# Work order
In the output, include exactly the lines from the beginning of the records up to and including the one that contains "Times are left", and leave out the pictures.

[Stored items from a collection]
..........

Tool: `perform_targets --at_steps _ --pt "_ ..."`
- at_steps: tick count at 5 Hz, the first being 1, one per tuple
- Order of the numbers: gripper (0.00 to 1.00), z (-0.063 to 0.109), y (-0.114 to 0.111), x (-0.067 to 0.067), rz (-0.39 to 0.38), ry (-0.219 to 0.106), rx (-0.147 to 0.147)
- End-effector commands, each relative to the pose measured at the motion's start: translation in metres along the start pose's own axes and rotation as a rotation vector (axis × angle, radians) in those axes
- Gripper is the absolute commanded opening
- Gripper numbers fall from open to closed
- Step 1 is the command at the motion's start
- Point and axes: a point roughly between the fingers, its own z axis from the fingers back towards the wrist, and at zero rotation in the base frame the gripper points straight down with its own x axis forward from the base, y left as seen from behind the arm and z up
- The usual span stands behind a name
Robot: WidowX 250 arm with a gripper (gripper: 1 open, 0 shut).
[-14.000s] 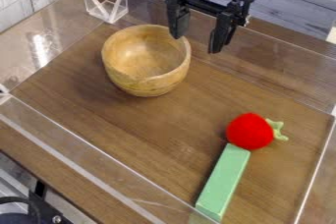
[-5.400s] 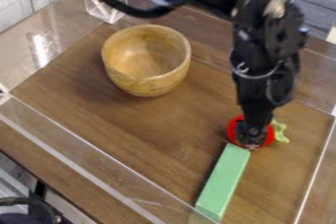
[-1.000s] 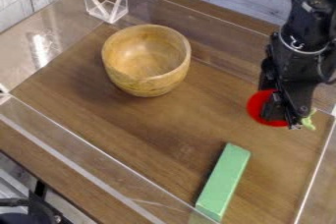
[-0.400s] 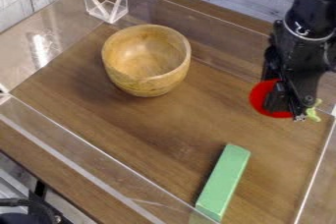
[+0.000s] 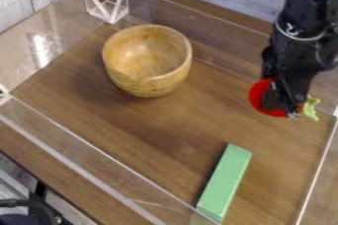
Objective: Move the red object to the left side of the table
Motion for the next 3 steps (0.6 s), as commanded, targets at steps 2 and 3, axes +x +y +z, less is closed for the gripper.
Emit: perform_targets --at_steps 2,3 --pt "0.0 0.012 0.022 -0.017 0.068 -0.029 0.029" --pt "0.0 0.013 0.025 -0.022 0.095 -0.043 0.016"
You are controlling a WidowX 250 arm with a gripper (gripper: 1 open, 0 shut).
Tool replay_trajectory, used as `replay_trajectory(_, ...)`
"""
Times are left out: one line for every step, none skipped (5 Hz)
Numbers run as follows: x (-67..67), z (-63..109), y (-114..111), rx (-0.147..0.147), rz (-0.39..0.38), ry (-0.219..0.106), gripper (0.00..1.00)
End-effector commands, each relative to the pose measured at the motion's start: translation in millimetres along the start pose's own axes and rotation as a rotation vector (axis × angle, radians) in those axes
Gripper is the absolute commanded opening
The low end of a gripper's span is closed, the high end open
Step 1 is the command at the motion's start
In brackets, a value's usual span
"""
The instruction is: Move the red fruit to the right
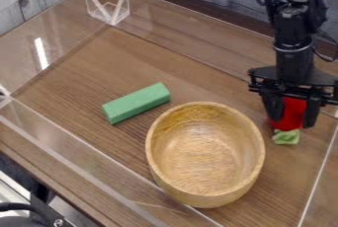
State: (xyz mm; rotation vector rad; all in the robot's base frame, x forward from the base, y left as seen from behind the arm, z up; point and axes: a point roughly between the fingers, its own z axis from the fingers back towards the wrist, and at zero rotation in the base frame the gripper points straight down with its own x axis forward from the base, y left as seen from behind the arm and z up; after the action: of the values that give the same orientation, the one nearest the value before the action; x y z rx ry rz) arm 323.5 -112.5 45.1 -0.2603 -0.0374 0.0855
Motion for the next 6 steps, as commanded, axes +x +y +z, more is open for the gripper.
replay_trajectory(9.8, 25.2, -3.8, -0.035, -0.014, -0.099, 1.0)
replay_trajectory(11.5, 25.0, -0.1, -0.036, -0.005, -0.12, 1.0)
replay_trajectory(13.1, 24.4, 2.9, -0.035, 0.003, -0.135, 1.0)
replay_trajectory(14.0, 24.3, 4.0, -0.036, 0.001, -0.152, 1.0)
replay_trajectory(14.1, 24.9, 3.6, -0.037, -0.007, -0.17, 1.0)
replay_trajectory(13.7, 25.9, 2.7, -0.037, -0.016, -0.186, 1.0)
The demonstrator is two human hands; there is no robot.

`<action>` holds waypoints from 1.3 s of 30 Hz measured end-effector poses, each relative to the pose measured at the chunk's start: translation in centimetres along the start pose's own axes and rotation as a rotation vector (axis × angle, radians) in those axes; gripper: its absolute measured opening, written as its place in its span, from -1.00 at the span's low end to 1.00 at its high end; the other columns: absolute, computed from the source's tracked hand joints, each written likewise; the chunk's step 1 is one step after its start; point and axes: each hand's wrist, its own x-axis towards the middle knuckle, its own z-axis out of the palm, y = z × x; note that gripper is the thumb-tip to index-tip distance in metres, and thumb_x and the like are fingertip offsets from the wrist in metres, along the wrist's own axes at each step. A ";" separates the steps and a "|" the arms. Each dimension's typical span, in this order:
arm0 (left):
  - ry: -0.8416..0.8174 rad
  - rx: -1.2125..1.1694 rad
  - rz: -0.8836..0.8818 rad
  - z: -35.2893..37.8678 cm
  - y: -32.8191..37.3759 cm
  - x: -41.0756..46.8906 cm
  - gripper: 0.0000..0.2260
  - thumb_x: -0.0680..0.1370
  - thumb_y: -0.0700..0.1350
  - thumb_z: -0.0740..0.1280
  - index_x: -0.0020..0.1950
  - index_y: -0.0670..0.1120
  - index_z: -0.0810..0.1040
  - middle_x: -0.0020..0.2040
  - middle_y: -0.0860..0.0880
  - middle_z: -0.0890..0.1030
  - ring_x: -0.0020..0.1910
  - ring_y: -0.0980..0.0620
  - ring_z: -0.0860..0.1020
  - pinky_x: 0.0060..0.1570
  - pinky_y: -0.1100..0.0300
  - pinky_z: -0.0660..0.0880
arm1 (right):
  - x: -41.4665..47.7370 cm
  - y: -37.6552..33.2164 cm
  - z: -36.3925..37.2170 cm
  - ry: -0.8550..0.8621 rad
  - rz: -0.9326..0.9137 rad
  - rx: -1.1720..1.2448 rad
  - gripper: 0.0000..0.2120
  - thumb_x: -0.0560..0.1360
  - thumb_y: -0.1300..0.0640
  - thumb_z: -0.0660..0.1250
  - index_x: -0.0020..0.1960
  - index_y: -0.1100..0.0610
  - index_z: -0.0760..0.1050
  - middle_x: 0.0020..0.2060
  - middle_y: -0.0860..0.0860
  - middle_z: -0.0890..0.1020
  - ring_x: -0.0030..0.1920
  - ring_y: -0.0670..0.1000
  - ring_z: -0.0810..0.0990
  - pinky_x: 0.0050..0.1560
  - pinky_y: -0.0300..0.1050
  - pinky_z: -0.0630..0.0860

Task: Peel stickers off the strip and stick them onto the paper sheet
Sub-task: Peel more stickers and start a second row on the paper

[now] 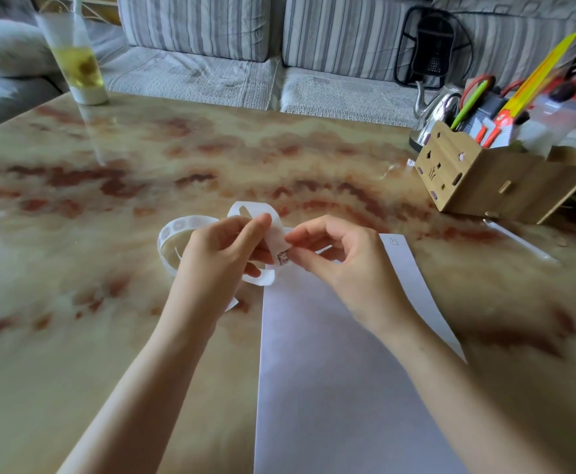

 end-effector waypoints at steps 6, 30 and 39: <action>-0.073 0.075 -0.013 0.2 0.2 -0.2 -0.78 0.52 -0.03 0.34 -0.27 -0.10 0.62 -0.44 0.07 0.63 -0.36 0.25 0.60 -0.31 0.40 0.53 | 0.2 0.3 -0.5 0.012 -0.006 -0.001 -0.88 0.45 0.21 0.44 -0.12 0.00 0.61 -0.22 -0.12 0.67 -0.19 -0.08 0.61 -0.14 -0.19 0.55; -0.112 0.062 -0.017 0.1 0.3 -0.5 -0.87 0.50 -0.09 0.38 -0.24 -0.06 0.65 -0.43 0.12 0.63 -0.37 0.28 0.58 -0.30 0.40 0.51 | 0.2 0.5 -0.3 0.022 -0.050 -0.086 -0.93 0.46 0.22 0.42 -0.11 0.07 0.62 -0.25 -0.13 0.66 -0.22 -0.12 0.58 -0.23 -0.17 0.51; -0.073 0.096 -0.015 0.1 0.0 -0.5 -0.78 0.53 -0.10 0.34 -0.32 0.00 0.63 -0.43 0.11 0.64 -0.36 0.25 0.60 -0.30 0.33 0.54 | 0.0 0.9 0.0 0.018 -0.141 -0.267 -0.96 0.49 0.18 0.40 -0.11 0.07 0.55 -0.15 -0.18 0.51 -0.15 -0.09 0.53 -0.22 -0.27 0.45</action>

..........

# Answer to the exercise
Tool: `perform_targets --at_steps _ --pt "_ ..."`
- at_steps: tick count at 5 Hz, the first being 1, one per tuple
- Order of the numbers: gripper (0.00 to 1.00), z (-0.063 to 0.109), y (-0.114 to 0.111), x (-0.067 to 0.067), rz (-0.39 to 0.38), ry (-0.219 to 0.106), rx (-0.147 to 0.147)
- End-effector commands, each relative to the pose measured at the motion's start: translation in metres along the start pose's own axes and rotation as a rotation vector (axis × angle, radians) in those axes
- Gripper is the absolute commanded opening
- Gripper numbers fall from open to closed
- Step 1 is the command at the motion's start
- Point and axes: a point roughly between the fingers, its own z axis from the fingers back towards the wrist, and at zero rotation in the base frame the gripper points straight down with its own x axis forward from the base, y left as seen from behind the arm and z up
- The usual span stands behind a name
Robot: WidowX 250 arm with a gripper (gripper: 1 open, 0 shut).
[-14.000s] 
[-5.400s] 
[-1.000s] 
[-0.400s] 
[+0.000s] 
Objective: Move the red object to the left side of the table
Motion for the next 3 steps (0.6 s), as commanded, targets at steps 2 and 3, axes +x +y +z, less is closed for the gripper.
Emit: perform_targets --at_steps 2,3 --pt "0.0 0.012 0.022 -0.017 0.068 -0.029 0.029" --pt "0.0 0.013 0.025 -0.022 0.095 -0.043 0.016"
You are controlling a WidowX 250 arm with a gripper (gripper: 1 open, 0 shut).
Tool replay_trajectory, used as `replay_trajectory(_, ...)`
"""
Times are left out: one line for every step, none skipped (5 Hz)

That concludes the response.